- [HOW TO COMPLETE THIS TASK]
Transcribe the records word for word, beginning with the first line and ending with the line that contains "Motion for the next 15"; include nothing else.

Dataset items
Segment Open
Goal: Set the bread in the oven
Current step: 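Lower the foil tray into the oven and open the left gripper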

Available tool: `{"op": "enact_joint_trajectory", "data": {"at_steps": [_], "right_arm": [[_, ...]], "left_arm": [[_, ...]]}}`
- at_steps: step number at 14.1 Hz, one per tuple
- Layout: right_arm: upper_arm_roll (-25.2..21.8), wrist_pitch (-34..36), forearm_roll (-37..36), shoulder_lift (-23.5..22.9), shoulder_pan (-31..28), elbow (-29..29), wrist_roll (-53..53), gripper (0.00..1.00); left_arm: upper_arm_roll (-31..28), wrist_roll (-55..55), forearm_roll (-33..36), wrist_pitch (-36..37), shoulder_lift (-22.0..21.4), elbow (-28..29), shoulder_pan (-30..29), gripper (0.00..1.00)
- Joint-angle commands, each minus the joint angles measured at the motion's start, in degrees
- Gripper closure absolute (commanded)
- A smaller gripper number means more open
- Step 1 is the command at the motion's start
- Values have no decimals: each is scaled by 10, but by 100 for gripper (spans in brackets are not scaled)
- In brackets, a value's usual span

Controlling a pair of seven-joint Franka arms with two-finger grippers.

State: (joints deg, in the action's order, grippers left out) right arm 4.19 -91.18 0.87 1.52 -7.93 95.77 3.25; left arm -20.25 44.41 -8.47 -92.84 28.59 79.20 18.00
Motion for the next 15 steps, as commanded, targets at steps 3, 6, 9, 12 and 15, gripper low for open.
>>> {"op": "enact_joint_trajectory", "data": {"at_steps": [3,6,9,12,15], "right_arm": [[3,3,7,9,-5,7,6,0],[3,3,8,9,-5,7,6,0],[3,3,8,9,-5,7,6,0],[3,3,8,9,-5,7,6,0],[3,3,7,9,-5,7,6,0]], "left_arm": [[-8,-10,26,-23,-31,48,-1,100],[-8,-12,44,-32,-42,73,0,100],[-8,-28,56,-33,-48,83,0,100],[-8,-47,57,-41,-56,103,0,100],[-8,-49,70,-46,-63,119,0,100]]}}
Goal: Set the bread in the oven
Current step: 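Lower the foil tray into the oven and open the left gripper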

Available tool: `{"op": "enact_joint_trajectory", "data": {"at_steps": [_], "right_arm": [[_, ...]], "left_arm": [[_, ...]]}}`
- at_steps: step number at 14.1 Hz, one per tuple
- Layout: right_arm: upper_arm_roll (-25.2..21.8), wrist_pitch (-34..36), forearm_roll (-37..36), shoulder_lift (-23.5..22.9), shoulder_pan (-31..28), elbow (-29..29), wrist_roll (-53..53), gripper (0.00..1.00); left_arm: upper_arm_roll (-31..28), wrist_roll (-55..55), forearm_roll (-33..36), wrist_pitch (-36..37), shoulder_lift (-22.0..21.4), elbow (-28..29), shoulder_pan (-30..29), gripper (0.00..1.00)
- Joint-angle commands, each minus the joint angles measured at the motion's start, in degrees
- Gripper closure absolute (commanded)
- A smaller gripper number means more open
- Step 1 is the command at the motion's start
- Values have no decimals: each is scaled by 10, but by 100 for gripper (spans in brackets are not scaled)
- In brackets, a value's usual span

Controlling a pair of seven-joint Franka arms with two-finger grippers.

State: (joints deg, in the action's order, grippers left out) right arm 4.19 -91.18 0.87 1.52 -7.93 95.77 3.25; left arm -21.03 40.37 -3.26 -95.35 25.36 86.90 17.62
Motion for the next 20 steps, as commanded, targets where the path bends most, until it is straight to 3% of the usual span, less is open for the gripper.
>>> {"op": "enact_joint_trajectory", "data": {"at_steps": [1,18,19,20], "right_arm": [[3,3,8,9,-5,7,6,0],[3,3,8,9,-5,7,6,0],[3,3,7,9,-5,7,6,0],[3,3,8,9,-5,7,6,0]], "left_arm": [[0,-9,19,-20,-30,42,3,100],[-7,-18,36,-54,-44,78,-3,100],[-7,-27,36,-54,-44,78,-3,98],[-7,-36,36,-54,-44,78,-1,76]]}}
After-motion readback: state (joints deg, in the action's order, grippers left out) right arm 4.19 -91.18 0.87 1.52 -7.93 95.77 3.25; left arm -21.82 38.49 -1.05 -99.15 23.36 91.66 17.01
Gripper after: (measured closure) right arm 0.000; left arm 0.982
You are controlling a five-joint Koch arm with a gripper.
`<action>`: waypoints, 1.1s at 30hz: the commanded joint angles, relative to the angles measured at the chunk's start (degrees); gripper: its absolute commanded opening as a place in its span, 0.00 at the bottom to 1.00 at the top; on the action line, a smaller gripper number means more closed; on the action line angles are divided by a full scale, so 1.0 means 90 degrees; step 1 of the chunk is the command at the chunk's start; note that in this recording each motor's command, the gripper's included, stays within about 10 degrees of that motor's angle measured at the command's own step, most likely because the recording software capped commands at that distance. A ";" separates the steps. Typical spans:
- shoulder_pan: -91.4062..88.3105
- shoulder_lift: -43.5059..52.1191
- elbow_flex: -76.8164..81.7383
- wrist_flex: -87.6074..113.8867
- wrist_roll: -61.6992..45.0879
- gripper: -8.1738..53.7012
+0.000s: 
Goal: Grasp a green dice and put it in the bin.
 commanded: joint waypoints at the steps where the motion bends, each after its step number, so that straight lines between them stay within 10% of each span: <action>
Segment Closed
- [REPLY]
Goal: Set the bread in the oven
Current step: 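Lower the foil tray into the oven and open the left gripper
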
Available tool: `{"op": "enact_joint_trajectory", "data": {"at_steps": [_], "right_arm": [[_, ...]], "left_arm": [[_, ...]]}}`
- at_steps: step number at 14.1 Hz, one per tuple
- Layout: right_arm: upper_arm_roll (-25.2..21.8), wrist_pitch (-34..36), forearm_roll (-37..36), shoulder_lift (-23.5..22.9), shoulder_pan (-31..28), elbow (-29..29), wrist_roll (-53..53), gripper (0.00..1.00); left_arm: upper_arm_roll (-31..28), wrist_roll (-55..55), forearm_roll (-33..36), wrist_pitch (-36..37), shoulder_lift (-22.0..21.4), elbow (-28..29), shoulder_pan (-30..29), gripper (0.00..1.00)
- Joint-angle commands, each minus the joint angles measured at the motion's start, in degrees
- Gripper closure absolute (commanded)
- A smaller gripper number means more open
- Step 1 is the command at the motion's start
- Values have no decimals: each is scaled by 10, but by 100 for gripper (spans in brackets are not scaled)
- In brackets, a value's usual span

Controlling a pair of seven-joint Franka arms with two-finger grippers.

State: (joints deg, in the action's order, grippers left out) right arm 4.19 -91.18 0.87 1.52 -7.93 95.77 3.25; left arm -20.25 44.41 -8.47 -92.84 28.59 79.20 18.00
Motion for the next 15 steps, as commanded, targets at steps 3, 6, 9, 12 and 15, gripper low for open.

The required output has been supplied.